CA BORDEAUX (5e ch. civ.), 15 novembre 2010 : RG n° 09/3227

Publication : Jurica

 

Extrait : « Au fond, la demande de la SAS WEB100T est fondée sur l’article 873 du Code de procédure civile qui donne compétence au Président du Tribunal de commerce pour accorder au créancier une provision ou pour ordonner l'exécution de l'obligation, dans le cas où l'existence de celle-ci n'est pas sérieusement contestable ;

La SA Clinique Saint Georges prétend que le délai contractuel de préavis fixé à 3 mois par l'article 10 des conditions générales est « parfaitement anormal » et que la clause le prévoyant est abusive ; et pour en justifier elle invoque l'article L. 132-1 du Code de la consommation et une préconisation de la Commission des clauses abusives qui recommande un délai de préavis de 3 mois ;

C'est à bon droit que la SAS WEB100T fait remarquer que la clause litigieuse est conforme à cette recommandation ;

Par ailleurs, l'article L. 132-1 du Code de la consommation ne comporte aucune indication relative au délai de préavis ».

 

COUR D’APPEL DE BORDEAUX

CINQUIÈME CHAMBRE CIVILE

ARRÊT DU 15 NOVEMBRE 2010

 

ÉLÉMENTS D’IDENTIFICATION DE LA DÉCISION       (N.B. : Mention ne figurant pas sur l’original)

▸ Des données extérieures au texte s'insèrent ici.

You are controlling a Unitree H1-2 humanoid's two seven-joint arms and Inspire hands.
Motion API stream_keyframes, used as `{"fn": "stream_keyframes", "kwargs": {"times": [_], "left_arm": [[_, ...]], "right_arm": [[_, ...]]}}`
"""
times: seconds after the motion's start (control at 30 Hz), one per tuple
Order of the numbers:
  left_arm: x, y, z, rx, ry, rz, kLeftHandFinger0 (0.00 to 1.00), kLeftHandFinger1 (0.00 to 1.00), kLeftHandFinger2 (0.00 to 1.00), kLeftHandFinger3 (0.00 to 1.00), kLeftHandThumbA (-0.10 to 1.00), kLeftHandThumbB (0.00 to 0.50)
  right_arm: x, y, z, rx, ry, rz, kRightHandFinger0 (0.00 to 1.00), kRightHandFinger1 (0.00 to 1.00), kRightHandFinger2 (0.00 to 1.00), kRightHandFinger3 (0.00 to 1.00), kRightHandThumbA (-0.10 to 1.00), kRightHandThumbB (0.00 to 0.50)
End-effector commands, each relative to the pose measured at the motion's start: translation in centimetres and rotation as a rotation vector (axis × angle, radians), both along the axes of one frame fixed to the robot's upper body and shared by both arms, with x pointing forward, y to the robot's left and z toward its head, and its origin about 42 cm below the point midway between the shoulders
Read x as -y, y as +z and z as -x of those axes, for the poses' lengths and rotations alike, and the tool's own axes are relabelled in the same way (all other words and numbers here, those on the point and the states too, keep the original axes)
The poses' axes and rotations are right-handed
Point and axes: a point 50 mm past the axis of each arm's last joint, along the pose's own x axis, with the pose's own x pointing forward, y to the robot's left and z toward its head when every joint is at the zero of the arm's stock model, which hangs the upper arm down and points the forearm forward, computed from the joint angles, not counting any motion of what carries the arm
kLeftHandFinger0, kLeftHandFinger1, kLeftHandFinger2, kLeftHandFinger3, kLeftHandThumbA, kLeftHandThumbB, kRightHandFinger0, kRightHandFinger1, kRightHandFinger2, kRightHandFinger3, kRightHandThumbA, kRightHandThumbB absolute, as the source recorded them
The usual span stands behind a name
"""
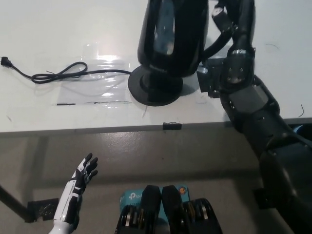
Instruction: Use the right hand to grab the handle of the kettle from the base and place it on the right side
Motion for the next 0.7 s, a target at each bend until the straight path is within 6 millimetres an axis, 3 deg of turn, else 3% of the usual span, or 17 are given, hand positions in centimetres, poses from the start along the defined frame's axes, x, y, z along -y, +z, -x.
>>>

R.G. n° 09/3227. Décision déférée à la Cour : ordonnance rendue le 26 mai 2009 par le juge des référés du Tribunal de Commerce de BORDEAUX (RG 2009R56) suivant déclaration d'appel du 5 juin 2009.

 

APPELANTE :

SA CLINIQUE SAINT GEORGES,

agissant en la personne de son représentant légal, domicilié en cette qualité au siège social [adresse], représentée par la SCP GAUTIER & FONROUGE, avoués à la Cour, et assistée de Maître Valérie FOATA, avocat au barreau de NICE,

 

INTIMÉE :

SAS WEB100T,

prise en la personne de son représentant légal, domicilié en cette qualité au siège social [adresse], représentée par la SCP CASTEJA-CLERMONTEL & JAUBERT, avoués à la Cour, et assistée de Maître Marie-Anne ESQUIE-BOCHEREAU substituant Maître Françoise FAURIE de la SELARL FRANCOISE FAURIE ET ASSOCIES, avocats au barreau de BORDEAUX,

 

COMPOSITION DE LA COUR : En application des dispositions des articles 786 et 910 du Code de Procédure Civile, l'affaire a été débattue le 4 octobre 2010 en audience publique, les avocats ne s'y étant pas opposés, devant Madame Catherine MASSIEU, Président, chargé du rapport,

Ce magistrat a rendu compte des plaidoiries dans le délibéré de la Cour, composée de : Madame Catherine MASSIEU, Président, Madame Béatrice SALLABERRY, Conseiller, Madame Caroline FAURE, Vice-Président placé, qui en ont délibéré.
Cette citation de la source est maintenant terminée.